▶ _PROBLEM STATEMENT_
Across the data below, state how many lines hold "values", and reply with nothing but that number.

┌────────

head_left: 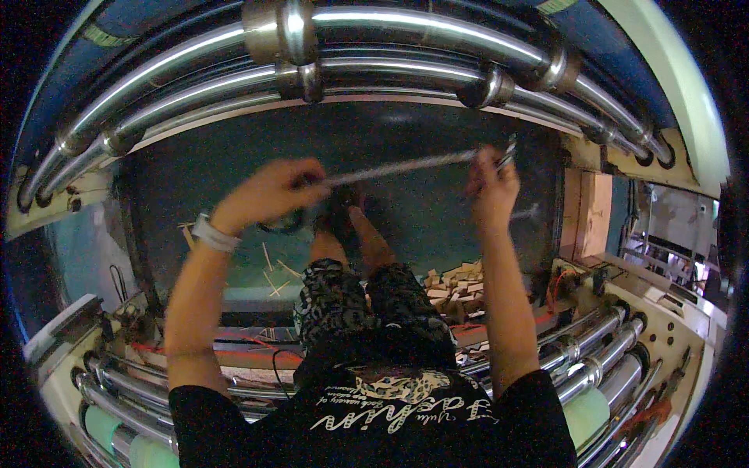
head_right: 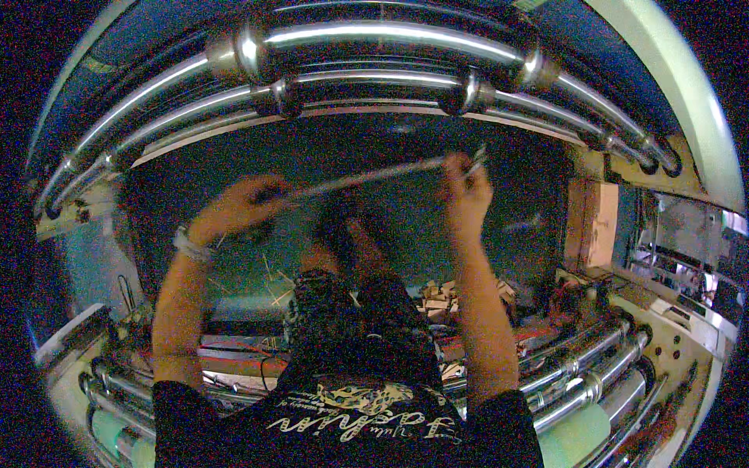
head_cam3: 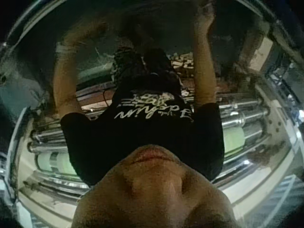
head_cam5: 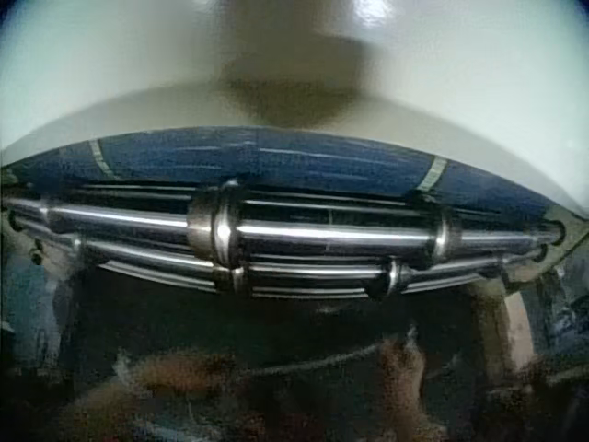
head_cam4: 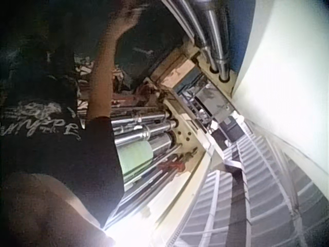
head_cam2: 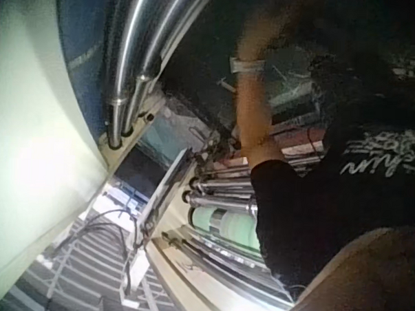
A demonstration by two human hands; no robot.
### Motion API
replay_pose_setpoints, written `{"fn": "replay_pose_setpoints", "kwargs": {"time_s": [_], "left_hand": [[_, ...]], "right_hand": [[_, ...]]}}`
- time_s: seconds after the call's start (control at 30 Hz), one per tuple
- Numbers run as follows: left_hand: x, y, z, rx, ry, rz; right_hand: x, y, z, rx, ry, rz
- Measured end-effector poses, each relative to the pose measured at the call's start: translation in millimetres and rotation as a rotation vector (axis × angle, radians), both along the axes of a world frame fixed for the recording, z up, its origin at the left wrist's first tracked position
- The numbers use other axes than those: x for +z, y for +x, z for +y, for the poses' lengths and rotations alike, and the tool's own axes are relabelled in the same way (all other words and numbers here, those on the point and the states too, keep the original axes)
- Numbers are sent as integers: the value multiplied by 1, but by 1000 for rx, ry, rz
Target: The person uses a measuring tape to determine the position of metal collars on industrial rollers and uses a small tool to adjust and secure them.
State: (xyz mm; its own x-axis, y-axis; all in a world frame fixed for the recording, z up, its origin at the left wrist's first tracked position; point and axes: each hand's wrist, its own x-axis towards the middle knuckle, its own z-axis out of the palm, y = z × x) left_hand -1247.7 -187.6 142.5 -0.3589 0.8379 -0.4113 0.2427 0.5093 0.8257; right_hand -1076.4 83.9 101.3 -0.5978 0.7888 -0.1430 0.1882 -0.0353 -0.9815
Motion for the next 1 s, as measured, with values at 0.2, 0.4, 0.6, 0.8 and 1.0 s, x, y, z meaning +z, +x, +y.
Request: {"fn": "replay_pose_setpoints", "kwargs": {"time_s": [0.2, 0.4, 0.6, 0.8, 1.0], "left_hand": [[-26, -72, -12, 45, 301, 562], [-37, -105, -5, 102, 245, 723], [-49, -113, 13, 111, 171, 866], [-48, -112, 18, 171, 99, 1005], [-43, -114, 22, 139, -19, 956]], "right_hand": [[-32, -40, 88, -112, 123, 249], [-59, -78, 96, -96, 184, 338], [-78, -81, 124, -153, 325, 328], [-56, -82, 113, -68, 164, 350], [-52, -82, 114, -87, 183, 238]]}}
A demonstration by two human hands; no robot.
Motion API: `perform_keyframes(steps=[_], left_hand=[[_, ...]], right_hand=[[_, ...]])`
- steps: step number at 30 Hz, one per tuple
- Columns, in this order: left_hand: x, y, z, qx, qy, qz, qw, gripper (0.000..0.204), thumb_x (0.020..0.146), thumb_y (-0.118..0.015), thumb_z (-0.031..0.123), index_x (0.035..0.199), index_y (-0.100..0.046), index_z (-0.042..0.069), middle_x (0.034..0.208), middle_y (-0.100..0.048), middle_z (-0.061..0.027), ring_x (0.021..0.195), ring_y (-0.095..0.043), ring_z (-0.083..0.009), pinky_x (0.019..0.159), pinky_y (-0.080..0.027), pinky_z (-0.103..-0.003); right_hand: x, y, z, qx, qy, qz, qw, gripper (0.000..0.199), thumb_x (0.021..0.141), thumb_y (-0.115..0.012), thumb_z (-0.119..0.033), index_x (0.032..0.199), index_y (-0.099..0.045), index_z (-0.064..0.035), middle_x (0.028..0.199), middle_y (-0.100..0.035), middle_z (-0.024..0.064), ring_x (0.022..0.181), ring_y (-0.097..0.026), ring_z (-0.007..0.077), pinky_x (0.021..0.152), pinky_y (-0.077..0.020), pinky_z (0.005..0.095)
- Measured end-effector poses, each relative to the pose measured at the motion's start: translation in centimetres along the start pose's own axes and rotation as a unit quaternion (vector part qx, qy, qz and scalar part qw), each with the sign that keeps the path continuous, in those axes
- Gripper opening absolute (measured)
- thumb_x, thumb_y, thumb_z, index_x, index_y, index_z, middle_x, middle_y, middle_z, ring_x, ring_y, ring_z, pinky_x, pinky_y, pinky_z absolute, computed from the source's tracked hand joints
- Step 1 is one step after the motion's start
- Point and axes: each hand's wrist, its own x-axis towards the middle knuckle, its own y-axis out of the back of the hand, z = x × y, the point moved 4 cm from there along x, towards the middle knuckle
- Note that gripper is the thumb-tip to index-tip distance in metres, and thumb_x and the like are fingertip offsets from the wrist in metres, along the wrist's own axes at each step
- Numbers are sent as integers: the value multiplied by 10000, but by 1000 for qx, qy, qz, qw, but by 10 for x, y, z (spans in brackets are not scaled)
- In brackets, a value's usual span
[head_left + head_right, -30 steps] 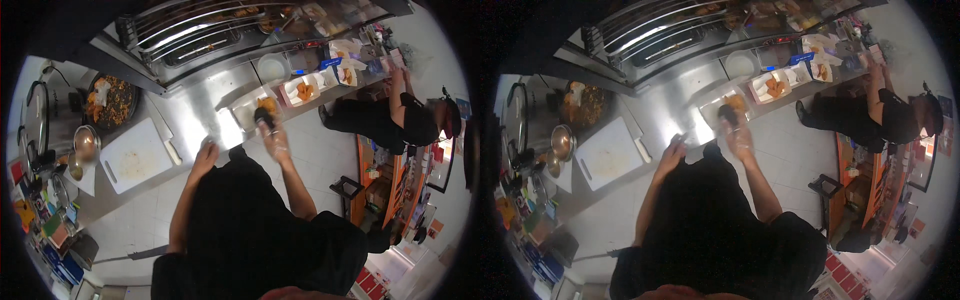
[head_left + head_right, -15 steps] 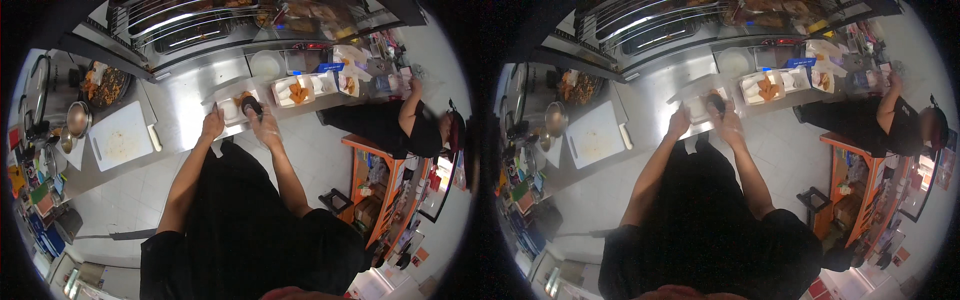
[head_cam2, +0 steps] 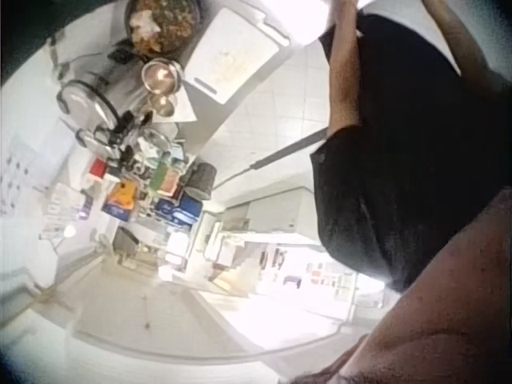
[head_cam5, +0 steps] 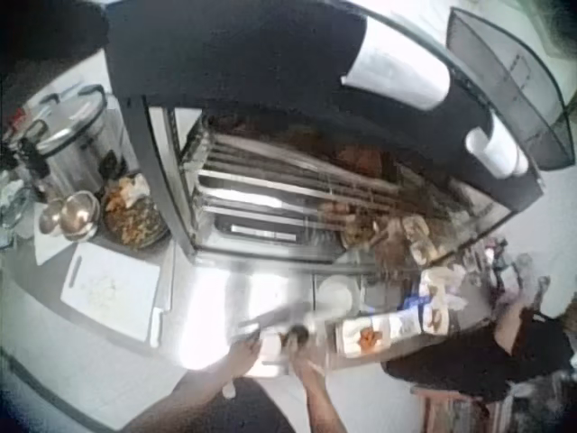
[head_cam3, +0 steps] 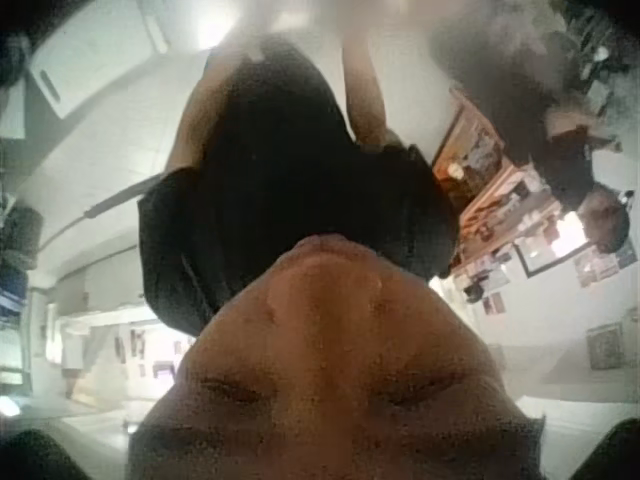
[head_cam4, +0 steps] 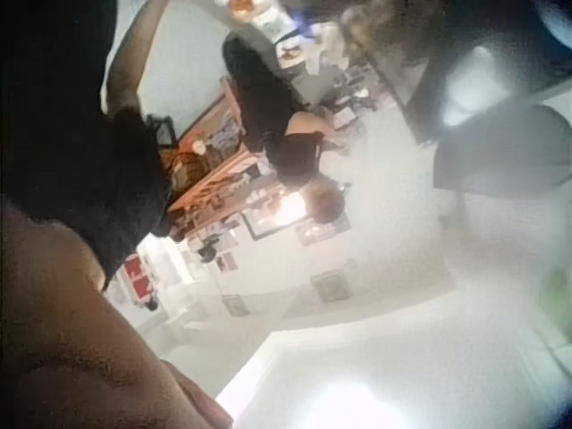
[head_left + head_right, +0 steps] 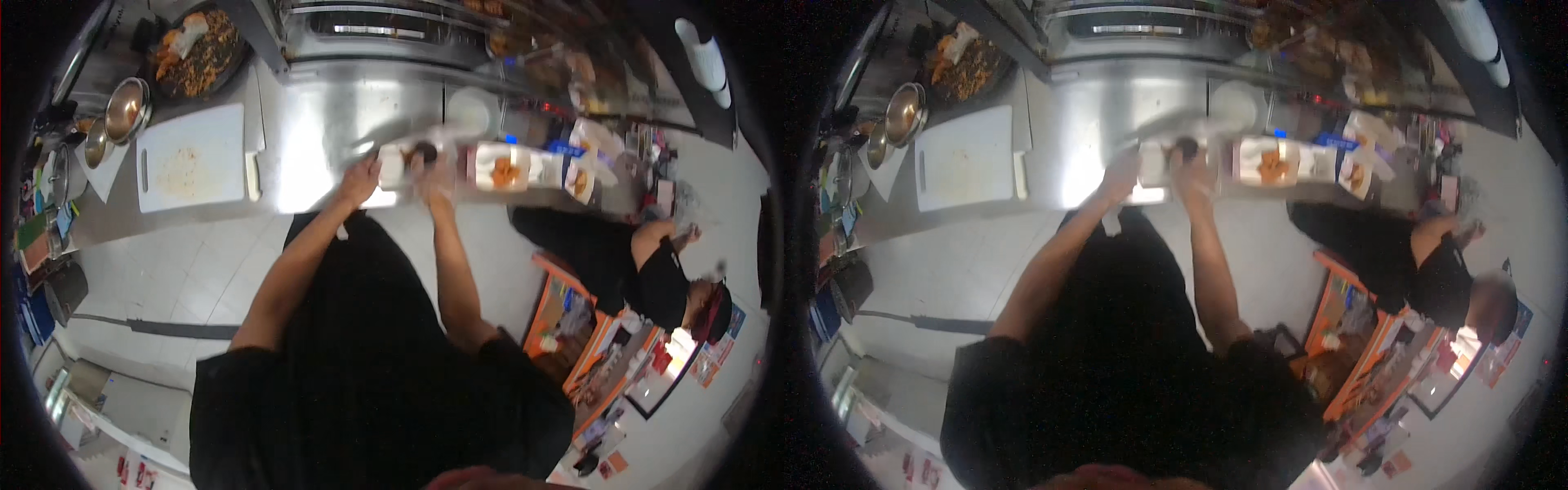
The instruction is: The person places items of food and sauce into paper boxes, takes bread from a cooker, and uses a knife to cut bread on a cutting board.
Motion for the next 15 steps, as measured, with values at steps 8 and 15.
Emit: perform_keyframes(steps=[8,15], left_hand=[[34,-20,-42,65,31,-73,995,558,1062,-396,394,1481,-484,35,1164,-671,-309,1110,-632,-491,1030,-475,-548],[31,0,-4,68,61,-95,991,555,1074,-365,389,1517,-434,62,1102,-694,-297,1065,-658,-483,992,-498,-545]], right_hand=[[11,75,-20,105,-71,-102,987,792,997,-499,-624,1457,-432,17,1346,-607,303,1274,-575,453,1072,-434,492],[56,-48,23,-358,212,-188,890,584,979,-546,-398,1427,-488,-28,1458,-490,319,1412,-444,400,1188,-329,443]])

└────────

▶ _WRITTEN RESPONSE_
2